La population mahoraise allait-elle accepter de saisir la main tendue des institutions, et jouer le jeu de la réflexion commune avec l’ARS pour œuvrer de concert à son propre projet régional de santé?
Après cette première réunion publique tenue ce samedi, il semblerait que oui. Un public certes loin des foules déchaînées du festival Sanaa, mais un véritable engouement et, une fois n’est pas coutume, de nombreuses interventions cohérentes et constructives. Plus de deux heures durant, chacun acceptera de prendre la parole et y aller de son témoignage, offrant un tour d’horizon des problématiques de santé locales, allant jusqu’à sortir du thème du jour, l’offre de soin et les maladies chroniques. Un débordement thématique qui prouve s’il le faut la nécessité d’expression ressentie par la population. Et rien ne sera alors laissé de côté. Certains évoqueront les questions d’éducation de la population face aux huiles de cuisson cancérigènes, la questions des usages des aliments sucrés, des alternatives saines et leur accessibilité, la potabilisation de l’eau, du retour à une alimentation plus traditionnelle, y compris au sein des manzarakas… L’épineuse problématique de l’endométriose sera également soulevée par la marraine d’Endo-Mayotte, une thématique plus que délaissée en métropole comme à Mayotte, sur laquelle l’ARS reviendra plus précisément lors de la réunion à Chirongui le 22 octobre prochain.

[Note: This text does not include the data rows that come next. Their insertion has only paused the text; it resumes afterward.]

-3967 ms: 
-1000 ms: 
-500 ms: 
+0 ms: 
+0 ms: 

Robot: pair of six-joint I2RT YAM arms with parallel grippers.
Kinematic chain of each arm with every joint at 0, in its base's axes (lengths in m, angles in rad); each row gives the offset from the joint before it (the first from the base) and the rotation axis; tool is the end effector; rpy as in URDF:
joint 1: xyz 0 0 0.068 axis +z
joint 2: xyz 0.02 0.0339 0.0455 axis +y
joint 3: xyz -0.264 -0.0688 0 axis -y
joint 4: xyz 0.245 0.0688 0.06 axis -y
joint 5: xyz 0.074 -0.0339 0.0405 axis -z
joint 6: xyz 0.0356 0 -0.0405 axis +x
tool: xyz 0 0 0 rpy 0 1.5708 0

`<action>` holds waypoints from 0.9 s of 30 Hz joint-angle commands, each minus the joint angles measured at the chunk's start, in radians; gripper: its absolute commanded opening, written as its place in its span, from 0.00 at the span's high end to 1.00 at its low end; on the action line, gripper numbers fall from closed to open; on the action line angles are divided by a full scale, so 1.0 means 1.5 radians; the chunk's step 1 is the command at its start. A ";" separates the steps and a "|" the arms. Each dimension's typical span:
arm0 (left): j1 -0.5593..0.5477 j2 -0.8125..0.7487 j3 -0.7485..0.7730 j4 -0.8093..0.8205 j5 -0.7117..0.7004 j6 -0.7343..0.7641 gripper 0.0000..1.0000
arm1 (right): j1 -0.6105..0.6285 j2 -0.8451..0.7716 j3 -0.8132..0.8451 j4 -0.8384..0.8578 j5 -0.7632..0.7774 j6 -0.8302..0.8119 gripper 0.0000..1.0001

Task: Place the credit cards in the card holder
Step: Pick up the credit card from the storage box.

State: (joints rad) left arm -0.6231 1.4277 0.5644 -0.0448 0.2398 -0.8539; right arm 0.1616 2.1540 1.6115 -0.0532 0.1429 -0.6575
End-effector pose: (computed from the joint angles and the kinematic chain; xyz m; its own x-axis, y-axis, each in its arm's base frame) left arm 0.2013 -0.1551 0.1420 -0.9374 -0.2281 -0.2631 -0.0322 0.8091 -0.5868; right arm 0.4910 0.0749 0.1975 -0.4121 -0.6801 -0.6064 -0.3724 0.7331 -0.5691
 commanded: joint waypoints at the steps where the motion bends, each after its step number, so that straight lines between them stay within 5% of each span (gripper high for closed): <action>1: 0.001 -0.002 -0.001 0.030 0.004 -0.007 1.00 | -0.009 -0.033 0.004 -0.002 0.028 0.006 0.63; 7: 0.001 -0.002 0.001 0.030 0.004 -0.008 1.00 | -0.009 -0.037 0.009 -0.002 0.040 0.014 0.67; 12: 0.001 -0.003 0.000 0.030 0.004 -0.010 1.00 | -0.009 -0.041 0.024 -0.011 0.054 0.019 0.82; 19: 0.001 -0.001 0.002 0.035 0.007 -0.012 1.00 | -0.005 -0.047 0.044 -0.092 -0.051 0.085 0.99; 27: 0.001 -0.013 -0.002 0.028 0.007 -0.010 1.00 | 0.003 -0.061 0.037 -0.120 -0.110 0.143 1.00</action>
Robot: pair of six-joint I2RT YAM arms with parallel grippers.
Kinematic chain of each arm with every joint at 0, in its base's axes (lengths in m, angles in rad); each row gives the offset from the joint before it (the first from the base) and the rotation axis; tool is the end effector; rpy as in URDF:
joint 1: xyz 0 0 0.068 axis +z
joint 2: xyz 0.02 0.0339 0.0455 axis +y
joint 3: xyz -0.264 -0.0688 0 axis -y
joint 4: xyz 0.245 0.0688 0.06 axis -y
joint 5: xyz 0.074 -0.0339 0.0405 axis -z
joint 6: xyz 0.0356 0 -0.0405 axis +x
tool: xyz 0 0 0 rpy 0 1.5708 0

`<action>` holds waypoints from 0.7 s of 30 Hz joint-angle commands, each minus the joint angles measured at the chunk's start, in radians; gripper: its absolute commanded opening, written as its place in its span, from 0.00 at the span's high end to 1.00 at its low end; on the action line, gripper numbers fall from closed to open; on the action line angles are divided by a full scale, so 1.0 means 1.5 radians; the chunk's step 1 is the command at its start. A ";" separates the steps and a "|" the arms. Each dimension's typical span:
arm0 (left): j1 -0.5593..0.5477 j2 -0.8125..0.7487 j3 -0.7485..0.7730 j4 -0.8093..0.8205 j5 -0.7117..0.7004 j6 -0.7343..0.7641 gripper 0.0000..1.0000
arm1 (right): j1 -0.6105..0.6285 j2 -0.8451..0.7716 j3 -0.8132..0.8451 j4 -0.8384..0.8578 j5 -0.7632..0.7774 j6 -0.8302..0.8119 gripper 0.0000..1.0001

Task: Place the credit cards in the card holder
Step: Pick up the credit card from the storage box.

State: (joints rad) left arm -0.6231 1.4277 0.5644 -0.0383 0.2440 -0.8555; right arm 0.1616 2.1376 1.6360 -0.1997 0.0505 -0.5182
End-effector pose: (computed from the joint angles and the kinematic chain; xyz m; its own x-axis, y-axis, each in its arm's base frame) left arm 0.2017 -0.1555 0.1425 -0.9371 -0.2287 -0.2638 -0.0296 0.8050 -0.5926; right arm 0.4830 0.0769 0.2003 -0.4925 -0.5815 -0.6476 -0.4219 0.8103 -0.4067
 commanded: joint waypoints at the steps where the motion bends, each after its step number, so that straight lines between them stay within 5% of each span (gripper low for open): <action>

Un débat constructif et enthousiaste, avec des interventions et réponses régulièrement traduites en shimaoré, confirmation de la volonté de l’ARS de s’impliquer au plus près de la population locale.
Selon Olivier Brahic, directeur de l’ARS, « ce qui ressort, on le voit bien, c’est qu’il y a des gros enjeux d’éducation à la santé, de promouvoir la prévention au travers de l’ensemble de la population mahoraise et notamment le rôle de la famille, dans cette éducation à la santé, va être très important ».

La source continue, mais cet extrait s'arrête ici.